Each entry, in full: copy it out exactly.

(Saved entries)
----

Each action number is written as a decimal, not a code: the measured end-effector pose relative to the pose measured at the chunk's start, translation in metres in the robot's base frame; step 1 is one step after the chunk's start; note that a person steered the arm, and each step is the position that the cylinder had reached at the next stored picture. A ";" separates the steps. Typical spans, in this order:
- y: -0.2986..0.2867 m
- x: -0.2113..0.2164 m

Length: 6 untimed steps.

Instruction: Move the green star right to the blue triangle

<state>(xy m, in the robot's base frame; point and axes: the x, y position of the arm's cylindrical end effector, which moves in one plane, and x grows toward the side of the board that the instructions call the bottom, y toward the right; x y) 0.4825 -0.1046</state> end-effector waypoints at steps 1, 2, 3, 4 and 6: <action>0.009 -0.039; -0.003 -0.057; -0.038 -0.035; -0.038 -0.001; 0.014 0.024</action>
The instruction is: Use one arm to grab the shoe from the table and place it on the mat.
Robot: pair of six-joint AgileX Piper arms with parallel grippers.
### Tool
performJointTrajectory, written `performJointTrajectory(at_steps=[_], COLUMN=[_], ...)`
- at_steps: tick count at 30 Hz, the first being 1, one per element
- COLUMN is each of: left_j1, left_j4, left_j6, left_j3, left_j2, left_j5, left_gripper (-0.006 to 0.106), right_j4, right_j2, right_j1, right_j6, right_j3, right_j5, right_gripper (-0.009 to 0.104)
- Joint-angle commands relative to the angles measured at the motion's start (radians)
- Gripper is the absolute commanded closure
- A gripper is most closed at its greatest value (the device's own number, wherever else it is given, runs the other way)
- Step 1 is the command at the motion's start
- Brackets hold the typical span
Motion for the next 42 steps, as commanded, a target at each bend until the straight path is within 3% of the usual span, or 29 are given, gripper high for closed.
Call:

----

_Response area_:
Each action number is written as a decimal, not a code: the measured end-effector pose relative to the pose measured at the chunk's start, translation in metres in the robot's base frame; step 1 is one step after the chunk's start; note that a person steered the arm, and each step is the position that the cylinder had reached at the next stored picture. A ";" separates the steps. Typical spans, in this order:
- y: -0.2986..0.2867 m
- x: -0.2113..0.2164 m

Length: 6 untimed steps.

Instruction: Move the green star right to the blue triangle

<state>(xy m, in the robot's base frame; point and axes: the x, y position of the arm's cylindrical end effector, which moves in one plane, and x grows toward the side of the board that the instructions call the bottom, y toward the right; x y) 0.4825 -0.1046</state> end-effector waypoints at steps 1, 2, 3, 4 and 6: <action>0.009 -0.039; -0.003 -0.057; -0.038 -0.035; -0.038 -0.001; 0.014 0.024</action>
The instruction is: Use one arm to grab the shoe from the table and place it on the mat.
Robot: pair of six-joint AgileX Piper arms with parallel grippers.
### Tool
performJointTrajectory, written `performJointTrajectory(at_steps=[_], COLUMN=[_], ...)`
- at_steps: tick count at 30 Hz, the first being 1, one per element
- COLUMN is each of: left_j1, left_j4, left_j6, left_j3, left_j2, left_j5, left_gripper (-0.006 to 0.106), right_j4, right_j2, right_j1, right_j6, right_j3, right_j5, right_gripper (-0.009 to 0.104)
- Joint-angle commands relative to the angles measured at the motion's start (radians)
- Gripper is the absolute commanded closure
- A gripper is most closed at its greatest value (the device's own number, wherever else it is given, runs the other way)
- Step 1 is the command at the motion's start
- Brackets hold the typical span
Motion for the next 42 steps, as commanded, a target at each bend until the straight path is within 3% of the usual span, or 29 are given, gripper high for closed.
Call:

Nothing more is required for this exercise.